NEW YORK (Reuters) – U.S. stocks rose on Thursday, as signs of strength in the economy and higher-than-expected profit at FedEx outweighed more warnings about Europe.
The U.S. equity market continued its familiar back-and-forth rotation between optimism about the U.S. economy and fears that Europe’s debt crisis could spark a global recession.
Lately the fear trade has been winning, as Wall Street fell to its lowest level in two weeks on Wednesday.
But FedEx Corp (FDX.N) boosted the market’s sentiment. Shares shot up 8 percent to $82.47 after the package delivery company, viewed as an economic bellwether, reported stronger-than-expected quarterly profit.
The news from FedEx, along with two strong regional manufacturing surveys and other data, was welcomed after some high-profile companies recently warned about falling profits. On Thursday, Honeywell International (HON.N) said Europe’s slowing economy would take a toll on orders. Honeywell’s stock rose 1.7 percent to $52.41.
Tim Ghriskey, chief investment officer of Solaris Asset Management in Bedford Hills, New York, said the question for investors is whether the U.S. economy can grow if European economies stalled.
“Can the U.S. go it totally alone? No. But the rest of the world, with the exception of Europe, we are pretty positive about. We don’t think it’s going to fall apart,” he said.
Data showed weekly applications for unemployment insurance fell to a 3-1/2 year low, while a gauge of New York state manufacturing activity rose to its highest level since May and another measure of factory activity in the mid-Atlantic region showed a surge in new orders.
The Dow Jones industrial average .DJI was up 45.33 points, or 0.38 percent, at 11,868.81. The Standard Poor’s 500 Index .SPX was up 3.93 points, or 0.32 percent, at 1,215.75. The Nasdaq Composite Index .IXIC was up 1.70 points, or 0.07 percent, at 2,541.01.
Trading was volatile ahead of Friday’s quadruple witching expiration when not only equity options expire, but also stock index futures, stock index options and individual stock futures.
Earlier, stocks pared some of their gains after Christine Lagarde, the head of the International Monetary Fund, said the world economic outlook is “quite gloomy” and will require action by all countries to head off an escalating crisis that carries risks of a global depression.
The market’s gains were concentrated in defensive sectors such as utilities, suggesting uncertainty was causing risk-takers to put their portfolios in neutral as the week nears an end, said Chad Morganlander, portfolio manager at Stifel, Nicolaus Co in Florham Park, New Jersey.
“Unfortunately austerity without a plan for structural changes will cap economic growth and potentially could bleed into earnings.

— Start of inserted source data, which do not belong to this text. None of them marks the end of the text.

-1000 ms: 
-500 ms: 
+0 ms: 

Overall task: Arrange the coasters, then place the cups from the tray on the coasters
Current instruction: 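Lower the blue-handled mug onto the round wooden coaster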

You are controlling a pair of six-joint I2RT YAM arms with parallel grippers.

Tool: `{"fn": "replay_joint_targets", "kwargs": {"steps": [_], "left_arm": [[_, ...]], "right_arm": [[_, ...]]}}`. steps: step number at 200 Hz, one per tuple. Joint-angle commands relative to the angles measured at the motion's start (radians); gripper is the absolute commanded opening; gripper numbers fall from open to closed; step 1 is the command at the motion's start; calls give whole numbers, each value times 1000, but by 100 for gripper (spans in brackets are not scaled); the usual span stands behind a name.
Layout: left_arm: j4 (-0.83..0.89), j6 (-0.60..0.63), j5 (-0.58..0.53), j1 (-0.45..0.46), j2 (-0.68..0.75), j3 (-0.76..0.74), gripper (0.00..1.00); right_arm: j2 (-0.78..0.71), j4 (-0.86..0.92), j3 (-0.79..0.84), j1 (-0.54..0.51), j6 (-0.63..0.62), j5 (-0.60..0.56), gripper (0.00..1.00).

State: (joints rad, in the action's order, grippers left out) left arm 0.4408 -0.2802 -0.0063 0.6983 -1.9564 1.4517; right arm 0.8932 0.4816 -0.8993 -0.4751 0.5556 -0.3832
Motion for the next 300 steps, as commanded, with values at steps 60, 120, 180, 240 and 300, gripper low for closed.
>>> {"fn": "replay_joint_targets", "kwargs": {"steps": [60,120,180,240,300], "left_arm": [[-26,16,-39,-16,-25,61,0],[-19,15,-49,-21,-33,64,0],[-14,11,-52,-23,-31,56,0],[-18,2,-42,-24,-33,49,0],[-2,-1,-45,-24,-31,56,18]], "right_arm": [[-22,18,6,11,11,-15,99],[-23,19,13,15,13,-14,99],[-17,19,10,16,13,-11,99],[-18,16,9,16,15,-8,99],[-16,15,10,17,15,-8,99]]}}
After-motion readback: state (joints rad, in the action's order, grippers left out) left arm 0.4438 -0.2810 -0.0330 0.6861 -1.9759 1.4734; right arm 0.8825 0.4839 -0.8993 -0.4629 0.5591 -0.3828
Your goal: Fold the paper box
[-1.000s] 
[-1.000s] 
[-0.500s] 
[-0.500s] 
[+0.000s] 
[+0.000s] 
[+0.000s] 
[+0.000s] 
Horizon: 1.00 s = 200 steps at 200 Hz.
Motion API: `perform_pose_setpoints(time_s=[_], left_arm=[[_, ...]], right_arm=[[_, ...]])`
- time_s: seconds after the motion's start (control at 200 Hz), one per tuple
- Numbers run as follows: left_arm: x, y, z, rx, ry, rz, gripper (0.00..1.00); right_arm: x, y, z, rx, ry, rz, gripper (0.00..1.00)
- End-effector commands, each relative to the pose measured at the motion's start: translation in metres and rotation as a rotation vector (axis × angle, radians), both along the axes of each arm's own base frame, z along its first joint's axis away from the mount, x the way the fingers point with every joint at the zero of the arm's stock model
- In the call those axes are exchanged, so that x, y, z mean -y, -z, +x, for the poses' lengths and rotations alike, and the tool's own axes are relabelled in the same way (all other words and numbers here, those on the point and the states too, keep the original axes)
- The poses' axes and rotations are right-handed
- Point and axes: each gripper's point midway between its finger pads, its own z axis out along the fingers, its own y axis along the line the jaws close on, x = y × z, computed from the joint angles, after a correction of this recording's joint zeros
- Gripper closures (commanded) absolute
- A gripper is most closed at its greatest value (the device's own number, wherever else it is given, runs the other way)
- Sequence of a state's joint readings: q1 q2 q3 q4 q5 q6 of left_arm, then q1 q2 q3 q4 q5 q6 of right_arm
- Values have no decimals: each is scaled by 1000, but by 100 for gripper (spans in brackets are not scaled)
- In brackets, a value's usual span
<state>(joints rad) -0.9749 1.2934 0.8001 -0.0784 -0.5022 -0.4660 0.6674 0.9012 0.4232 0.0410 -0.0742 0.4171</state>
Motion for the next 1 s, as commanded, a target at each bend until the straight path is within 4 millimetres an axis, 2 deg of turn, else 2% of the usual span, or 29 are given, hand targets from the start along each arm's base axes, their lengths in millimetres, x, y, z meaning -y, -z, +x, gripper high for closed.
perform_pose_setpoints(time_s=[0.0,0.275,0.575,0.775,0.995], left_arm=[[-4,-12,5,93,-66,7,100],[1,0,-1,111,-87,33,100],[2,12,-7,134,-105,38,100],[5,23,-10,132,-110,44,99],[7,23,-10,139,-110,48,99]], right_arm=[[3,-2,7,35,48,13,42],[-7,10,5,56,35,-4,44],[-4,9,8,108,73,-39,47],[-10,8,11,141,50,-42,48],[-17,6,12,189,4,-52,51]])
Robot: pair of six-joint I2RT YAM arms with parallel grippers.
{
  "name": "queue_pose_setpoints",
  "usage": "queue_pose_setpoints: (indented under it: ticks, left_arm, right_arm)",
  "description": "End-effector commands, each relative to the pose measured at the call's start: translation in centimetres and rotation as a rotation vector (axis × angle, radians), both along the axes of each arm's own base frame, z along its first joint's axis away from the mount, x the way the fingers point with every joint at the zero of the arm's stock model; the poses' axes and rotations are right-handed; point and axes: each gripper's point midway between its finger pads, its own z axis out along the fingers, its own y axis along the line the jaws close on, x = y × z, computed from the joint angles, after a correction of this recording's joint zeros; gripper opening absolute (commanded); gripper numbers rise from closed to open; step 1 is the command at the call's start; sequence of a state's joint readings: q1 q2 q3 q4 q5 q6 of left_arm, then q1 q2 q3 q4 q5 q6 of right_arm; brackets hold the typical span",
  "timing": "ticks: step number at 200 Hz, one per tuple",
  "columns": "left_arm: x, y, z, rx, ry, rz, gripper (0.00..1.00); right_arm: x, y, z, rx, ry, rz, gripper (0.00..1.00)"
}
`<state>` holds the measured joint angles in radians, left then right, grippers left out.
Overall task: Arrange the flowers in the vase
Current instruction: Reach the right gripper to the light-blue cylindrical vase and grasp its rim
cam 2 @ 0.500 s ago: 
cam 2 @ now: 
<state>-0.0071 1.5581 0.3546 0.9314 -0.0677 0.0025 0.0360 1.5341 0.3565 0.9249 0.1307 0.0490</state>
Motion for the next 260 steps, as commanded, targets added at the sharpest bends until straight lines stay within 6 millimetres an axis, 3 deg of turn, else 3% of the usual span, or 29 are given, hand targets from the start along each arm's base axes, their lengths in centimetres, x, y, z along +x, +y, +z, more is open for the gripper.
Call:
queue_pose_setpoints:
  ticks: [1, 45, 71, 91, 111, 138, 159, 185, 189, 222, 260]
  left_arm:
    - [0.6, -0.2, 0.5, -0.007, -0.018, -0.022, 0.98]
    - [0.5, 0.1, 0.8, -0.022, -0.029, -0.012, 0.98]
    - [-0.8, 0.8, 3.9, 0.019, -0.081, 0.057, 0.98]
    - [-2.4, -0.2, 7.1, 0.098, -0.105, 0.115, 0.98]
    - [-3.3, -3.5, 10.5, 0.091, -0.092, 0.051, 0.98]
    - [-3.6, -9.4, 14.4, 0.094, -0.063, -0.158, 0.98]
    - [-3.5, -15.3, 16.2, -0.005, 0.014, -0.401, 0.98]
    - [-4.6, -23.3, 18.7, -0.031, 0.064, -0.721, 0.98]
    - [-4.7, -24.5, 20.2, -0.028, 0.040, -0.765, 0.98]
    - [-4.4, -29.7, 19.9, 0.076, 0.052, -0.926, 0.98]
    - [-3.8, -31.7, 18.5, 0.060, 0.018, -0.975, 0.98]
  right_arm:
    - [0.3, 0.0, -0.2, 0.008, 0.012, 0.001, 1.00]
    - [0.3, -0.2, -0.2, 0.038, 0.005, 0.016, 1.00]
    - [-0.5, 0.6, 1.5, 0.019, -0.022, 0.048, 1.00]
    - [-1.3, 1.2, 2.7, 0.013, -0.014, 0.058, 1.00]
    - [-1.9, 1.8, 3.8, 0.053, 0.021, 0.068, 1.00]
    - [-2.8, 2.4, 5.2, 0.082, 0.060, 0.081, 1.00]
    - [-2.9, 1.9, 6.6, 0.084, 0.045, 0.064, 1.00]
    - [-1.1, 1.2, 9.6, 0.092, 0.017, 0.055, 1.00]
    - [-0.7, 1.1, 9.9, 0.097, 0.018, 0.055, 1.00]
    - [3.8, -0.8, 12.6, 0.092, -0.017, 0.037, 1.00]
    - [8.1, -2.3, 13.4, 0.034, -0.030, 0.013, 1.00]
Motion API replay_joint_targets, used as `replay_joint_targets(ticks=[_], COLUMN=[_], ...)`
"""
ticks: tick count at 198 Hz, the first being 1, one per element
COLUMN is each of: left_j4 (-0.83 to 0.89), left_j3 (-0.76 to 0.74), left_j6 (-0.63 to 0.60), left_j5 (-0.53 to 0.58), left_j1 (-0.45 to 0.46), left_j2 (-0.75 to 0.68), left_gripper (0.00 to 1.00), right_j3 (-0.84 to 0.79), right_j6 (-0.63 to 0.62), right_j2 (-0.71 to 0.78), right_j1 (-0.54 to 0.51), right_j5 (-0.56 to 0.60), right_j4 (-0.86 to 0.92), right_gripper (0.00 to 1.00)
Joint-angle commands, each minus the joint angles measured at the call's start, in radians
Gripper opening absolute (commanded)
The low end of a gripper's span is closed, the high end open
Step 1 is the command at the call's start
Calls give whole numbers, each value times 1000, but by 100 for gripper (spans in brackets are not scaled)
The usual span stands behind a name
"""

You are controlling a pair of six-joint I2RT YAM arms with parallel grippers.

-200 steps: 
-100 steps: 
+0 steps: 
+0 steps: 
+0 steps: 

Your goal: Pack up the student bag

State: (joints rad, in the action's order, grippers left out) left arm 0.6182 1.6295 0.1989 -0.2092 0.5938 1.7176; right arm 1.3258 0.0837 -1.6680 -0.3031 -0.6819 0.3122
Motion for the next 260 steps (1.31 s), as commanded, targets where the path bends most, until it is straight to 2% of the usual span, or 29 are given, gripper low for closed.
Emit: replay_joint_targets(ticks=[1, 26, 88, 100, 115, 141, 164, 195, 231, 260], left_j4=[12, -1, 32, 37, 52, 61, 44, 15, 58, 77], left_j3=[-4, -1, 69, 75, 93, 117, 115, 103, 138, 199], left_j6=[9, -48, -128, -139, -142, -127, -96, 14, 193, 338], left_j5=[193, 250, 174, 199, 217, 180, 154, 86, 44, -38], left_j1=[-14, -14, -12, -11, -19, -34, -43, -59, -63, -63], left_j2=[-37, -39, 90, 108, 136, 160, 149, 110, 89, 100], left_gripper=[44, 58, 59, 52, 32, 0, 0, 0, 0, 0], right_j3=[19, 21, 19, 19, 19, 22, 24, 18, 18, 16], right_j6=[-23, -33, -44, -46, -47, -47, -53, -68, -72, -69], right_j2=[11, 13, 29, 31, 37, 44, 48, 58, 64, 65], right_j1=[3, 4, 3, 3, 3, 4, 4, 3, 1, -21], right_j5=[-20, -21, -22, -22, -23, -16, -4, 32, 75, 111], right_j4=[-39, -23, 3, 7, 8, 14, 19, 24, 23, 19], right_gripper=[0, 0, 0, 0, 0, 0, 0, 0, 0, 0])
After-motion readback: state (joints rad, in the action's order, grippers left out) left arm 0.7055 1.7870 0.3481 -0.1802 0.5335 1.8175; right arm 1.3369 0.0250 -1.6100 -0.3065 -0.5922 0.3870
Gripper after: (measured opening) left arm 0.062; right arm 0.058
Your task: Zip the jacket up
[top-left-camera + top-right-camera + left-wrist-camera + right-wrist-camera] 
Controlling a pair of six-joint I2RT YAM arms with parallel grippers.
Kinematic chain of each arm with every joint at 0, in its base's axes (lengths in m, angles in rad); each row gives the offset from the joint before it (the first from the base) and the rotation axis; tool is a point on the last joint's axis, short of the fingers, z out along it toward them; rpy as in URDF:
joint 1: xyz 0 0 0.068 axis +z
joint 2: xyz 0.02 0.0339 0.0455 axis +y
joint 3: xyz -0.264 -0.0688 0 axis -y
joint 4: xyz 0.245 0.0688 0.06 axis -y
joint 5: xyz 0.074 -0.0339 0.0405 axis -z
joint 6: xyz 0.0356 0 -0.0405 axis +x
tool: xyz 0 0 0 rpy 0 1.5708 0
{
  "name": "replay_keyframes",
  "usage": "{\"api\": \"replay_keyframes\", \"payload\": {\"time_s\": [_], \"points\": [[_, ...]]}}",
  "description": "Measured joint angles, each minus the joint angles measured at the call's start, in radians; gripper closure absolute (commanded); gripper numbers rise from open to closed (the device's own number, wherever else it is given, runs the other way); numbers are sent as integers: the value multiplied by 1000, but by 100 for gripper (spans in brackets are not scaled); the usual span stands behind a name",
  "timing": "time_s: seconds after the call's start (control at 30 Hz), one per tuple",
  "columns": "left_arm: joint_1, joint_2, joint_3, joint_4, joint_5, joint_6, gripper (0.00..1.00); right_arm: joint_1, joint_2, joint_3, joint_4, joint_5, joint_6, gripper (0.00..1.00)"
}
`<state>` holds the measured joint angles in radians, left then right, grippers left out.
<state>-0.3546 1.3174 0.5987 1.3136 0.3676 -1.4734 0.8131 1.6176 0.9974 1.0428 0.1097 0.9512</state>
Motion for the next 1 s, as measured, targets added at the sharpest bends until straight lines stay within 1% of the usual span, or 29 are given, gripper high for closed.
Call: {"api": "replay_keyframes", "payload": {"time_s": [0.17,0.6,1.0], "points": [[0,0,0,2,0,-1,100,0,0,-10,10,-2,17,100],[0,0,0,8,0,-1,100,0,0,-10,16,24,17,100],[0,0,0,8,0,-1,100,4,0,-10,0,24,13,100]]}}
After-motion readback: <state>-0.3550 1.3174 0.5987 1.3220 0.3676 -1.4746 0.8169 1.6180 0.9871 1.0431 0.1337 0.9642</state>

Going into the new year, portfolio managers are squaring their books for that scenario,” Morganlader said.
“There’s a continued rotation into safety and stability in a global austerity environment.”
Big-cap technology shares slipped, including Apple Inc (AAPL.O) off 0.3 percent to $378.94 and International Business machines (IBM.N), which fell 0.7 percent to $187.48.
Novellus Systems Inc (NVLS.O) jumped 16.3 percent to $40.37 a day after it agreed to be bought by larger rival Lam Research Corp (LRCX.O) for $3.3 billion in stock.
Michael Kors Holdings Ltd (KORS.N) shares jumped 21 percent to $24.20 in their debut on the New York Stock Exchange after the luxury goods company went public at $20 per share on Wednesday, above the expected range. The stock climbed as much as 25 percent to a session high at $25.23.
About 6.72 billion shares changed hands on the New York Stock Exchange, NYSE Amex and the Nasdaq. On the NYSE, advancers beat decliners by a ratio of 18 to 11, and on the Nasdaq, 13 shares rose for ever 10 that fell.